**Goal of the exercise**
How many of the lines in the data contain "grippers"? Give only the number.

[Data records]

=== Section Start ===

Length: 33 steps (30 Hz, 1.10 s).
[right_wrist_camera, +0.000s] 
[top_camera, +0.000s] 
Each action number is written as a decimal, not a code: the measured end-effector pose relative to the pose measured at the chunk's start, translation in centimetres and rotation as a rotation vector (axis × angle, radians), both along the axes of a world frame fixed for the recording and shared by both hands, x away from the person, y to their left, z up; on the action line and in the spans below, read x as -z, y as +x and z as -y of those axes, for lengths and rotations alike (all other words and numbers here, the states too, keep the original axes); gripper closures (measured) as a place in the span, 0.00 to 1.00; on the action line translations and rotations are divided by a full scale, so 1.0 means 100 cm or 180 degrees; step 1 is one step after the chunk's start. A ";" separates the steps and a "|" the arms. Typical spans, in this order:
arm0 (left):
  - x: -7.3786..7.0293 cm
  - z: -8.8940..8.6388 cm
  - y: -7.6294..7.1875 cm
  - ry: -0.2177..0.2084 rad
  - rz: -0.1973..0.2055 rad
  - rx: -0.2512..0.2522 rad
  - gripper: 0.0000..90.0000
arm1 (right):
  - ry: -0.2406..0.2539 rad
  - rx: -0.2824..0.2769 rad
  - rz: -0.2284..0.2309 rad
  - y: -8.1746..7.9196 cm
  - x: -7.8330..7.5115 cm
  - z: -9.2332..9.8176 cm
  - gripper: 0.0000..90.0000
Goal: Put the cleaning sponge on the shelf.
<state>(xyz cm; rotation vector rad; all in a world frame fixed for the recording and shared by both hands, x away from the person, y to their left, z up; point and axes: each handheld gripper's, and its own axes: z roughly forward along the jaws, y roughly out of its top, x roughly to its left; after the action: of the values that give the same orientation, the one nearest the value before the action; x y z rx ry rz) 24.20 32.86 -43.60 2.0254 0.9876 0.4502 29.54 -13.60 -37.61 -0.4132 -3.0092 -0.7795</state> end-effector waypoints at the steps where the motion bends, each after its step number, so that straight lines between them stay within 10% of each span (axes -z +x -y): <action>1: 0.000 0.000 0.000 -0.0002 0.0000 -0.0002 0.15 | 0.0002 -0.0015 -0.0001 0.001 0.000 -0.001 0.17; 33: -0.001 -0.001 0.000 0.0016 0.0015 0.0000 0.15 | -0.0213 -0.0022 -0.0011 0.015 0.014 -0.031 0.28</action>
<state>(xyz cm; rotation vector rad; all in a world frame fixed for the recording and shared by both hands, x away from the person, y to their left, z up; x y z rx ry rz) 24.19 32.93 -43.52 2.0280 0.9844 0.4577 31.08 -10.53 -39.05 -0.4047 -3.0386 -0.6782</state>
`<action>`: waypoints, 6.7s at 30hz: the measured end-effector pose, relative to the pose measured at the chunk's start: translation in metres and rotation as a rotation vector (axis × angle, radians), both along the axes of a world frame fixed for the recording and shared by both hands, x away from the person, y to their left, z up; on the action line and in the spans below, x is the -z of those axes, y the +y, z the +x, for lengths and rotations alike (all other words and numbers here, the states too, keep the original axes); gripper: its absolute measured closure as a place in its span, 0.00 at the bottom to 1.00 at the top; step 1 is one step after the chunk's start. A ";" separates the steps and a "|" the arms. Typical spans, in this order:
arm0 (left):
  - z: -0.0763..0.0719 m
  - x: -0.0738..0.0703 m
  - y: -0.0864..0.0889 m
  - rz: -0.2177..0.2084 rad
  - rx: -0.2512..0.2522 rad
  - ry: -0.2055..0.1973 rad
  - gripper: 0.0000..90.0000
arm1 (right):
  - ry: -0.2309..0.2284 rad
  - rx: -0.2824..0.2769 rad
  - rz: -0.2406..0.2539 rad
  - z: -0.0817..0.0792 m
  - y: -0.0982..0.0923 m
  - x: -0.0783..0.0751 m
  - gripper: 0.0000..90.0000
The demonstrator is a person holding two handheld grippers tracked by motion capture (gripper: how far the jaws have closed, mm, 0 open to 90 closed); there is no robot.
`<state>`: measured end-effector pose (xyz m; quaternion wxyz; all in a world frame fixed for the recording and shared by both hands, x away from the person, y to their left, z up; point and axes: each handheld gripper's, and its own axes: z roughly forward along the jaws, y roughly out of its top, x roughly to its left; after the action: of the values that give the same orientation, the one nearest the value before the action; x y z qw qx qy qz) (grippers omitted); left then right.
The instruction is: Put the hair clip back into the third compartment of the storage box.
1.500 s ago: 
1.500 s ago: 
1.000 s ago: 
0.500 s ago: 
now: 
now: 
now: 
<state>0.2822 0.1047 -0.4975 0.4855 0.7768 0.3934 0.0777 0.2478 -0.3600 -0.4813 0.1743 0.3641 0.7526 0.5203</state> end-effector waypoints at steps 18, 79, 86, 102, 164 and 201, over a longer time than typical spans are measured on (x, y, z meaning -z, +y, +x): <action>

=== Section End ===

**Response to this task**
2